- [WHAT THIS TASK INVOLVES] Write out again, word for word, the lines below from the line that holds "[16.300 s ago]" through the line that holds "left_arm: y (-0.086", omitting pictures.

━━━━━ DATA ━━━━━

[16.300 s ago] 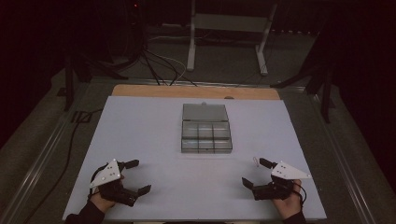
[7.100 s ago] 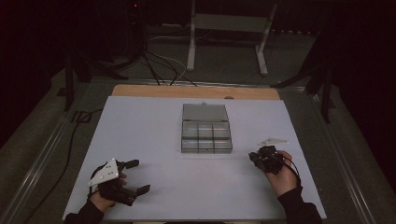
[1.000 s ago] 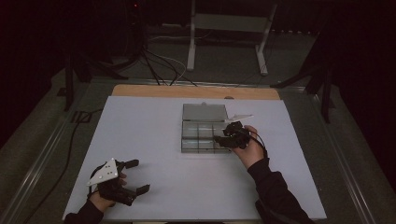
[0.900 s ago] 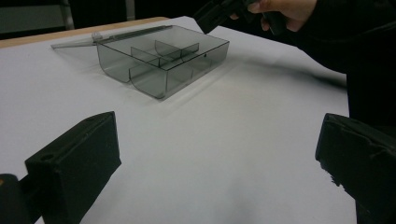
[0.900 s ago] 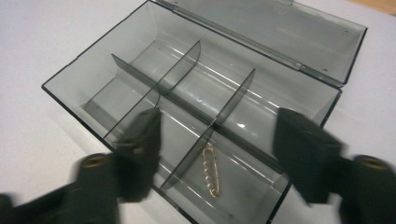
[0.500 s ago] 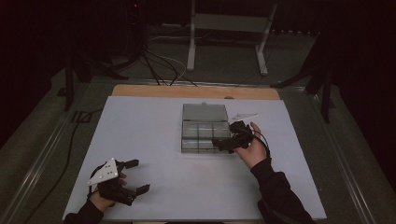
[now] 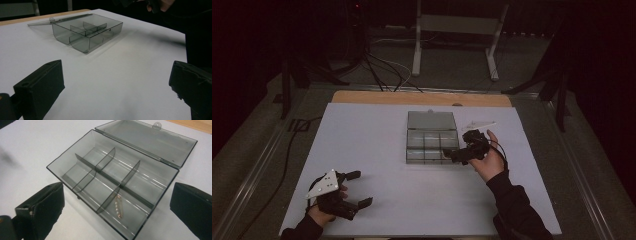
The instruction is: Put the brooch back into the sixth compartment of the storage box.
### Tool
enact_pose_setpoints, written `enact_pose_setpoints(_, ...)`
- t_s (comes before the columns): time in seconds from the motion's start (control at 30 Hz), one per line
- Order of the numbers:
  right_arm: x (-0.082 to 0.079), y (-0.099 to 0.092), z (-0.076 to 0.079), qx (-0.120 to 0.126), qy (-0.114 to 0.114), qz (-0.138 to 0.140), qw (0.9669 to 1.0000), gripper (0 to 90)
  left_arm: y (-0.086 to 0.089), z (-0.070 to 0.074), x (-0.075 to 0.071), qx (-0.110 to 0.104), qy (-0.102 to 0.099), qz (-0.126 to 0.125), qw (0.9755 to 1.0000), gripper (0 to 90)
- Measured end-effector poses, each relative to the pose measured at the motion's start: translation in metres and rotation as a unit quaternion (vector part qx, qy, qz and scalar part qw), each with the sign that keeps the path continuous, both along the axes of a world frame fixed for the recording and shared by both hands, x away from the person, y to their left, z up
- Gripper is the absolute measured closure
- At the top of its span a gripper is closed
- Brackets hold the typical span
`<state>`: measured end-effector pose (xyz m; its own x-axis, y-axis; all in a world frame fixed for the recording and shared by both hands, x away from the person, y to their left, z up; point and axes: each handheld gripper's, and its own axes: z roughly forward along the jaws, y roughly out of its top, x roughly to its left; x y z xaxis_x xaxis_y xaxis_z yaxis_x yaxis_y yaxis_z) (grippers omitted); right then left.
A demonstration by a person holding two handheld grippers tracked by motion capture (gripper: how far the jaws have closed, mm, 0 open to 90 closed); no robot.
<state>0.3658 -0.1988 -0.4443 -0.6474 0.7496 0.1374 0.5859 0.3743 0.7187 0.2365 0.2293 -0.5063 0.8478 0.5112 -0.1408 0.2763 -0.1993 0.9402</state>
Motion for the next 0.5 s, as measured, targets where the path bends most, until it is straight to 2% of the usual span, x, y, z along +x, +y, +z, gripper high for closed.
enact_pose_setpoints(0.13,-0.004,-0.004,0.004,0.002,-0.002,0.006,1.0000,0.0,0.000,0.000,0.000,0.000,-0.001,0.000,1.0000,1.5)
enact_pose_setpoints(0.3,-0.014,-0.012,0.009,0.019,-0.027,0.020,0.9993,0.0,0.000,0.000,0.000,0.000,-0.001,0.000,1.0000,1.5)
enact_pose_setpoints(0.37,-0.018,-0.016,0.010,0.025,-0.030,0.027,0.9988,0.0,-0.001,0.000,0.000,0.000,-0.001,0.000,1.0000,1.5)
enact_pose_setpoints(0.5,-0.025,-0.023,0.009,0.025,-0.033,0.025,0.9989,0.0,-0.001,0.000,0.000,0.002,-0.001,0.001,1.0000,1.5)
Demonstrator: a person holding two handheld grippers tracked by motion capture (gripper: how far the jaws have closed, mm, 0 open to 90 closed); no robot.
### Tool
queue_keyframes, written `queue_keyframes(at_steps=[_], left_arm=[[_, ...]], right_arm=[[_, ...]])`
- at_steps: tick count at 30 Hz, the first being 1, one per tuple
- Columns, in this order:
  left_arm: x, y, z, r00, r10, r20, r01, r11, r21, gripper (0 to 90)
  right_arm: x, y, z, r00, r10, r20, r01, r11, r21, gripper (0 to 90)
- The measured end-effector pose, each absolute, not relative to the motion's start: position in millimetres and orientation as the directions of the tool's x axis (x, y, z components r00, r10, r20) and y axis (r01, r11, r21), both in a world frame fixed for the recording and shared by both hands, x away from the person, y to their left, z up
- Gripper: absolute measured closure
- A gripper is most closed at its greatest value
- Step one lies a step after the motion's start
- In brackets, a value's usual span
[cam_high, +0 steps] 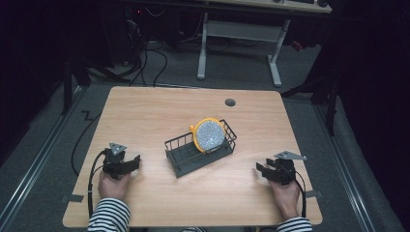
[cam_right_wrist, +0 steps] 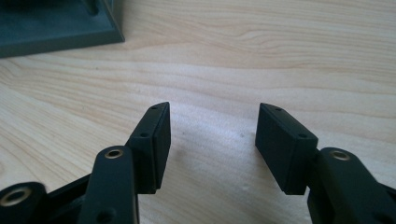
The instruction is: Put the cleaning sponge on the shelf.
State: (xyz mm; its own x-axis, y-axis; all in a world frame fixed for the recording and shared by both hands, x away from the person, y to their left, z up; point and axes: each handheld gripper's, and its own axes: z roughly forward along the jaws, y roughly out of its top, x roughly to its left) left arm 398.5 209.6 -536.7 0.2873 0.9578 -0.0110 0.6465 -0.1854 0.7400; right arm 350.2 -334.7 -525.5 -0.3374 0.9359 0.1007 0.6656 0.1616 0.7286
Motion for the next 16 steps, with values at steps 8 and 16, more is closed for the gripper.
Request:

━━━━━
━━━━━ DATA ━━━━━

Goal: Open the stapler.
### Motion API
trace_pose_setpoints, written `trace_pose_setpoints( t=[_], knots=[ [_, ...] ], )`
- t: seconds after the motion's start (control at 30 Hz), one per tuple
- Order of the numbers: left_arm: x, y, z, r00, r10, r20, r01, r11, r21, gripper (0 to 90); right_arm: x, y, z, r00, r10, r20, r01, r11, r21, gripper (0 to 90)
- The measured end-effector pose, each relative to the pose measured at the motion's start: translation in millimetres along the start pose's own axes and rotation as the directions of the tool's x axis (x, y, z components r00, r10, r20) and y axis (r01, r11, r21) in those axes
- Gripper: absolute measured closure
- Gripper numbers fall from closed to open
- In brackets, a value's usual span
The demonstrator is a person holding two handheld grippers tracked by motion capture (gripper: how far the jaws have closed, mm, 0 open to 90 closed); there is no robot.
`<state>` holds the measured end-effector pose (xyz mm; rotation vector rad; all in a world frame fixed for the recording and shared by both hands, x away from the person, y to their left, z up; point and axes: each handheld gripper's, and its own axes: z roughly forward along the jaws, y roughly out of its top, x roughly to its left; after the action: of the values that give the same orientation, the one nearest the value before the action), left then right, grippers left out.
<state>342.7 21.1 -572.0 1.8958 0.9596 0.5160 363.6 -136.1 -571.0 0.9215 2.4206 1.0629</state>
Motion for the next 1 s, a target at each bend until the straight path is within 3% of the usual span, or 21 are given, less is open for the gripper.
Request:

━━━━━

- [REPLY]
[16.300 s ago] 
[7.100 s ago] 
[1.000 s ago] 
[0.900 s ago] 
[0.900 s ago] 
[0.500 s ago] 
[now] 
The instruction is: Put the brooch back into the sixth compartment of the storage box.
### Tool
enact_pose_setpoints, written `enact_pose_setpoints(_, ...)`
- t_s (comes before the columns): time in seconds from the motion's start (control at 30 Hz), one per line
- Order of the numbers:
  right_arm: x (-0.082 to 0.079), y (-0.099 to 0.092), z (-0.076 to 0.079), qx (-0.120 to 0.126), qy (-0.114 to 0.114), qz (-0.138 to 0.140), qw (0.9669 to 1.0000), gripper (0 to 90)
  left_arm: y (-0.086 to 0.089), z (-0.070 to 0.074), x (-0.075 to 0.071), qx (-0.110 to 0.104), qy (-0.102 to 0.099), qz (-0.126 to 0.125), qw (0.9755 to 1.0000), gripper (0 to 90)

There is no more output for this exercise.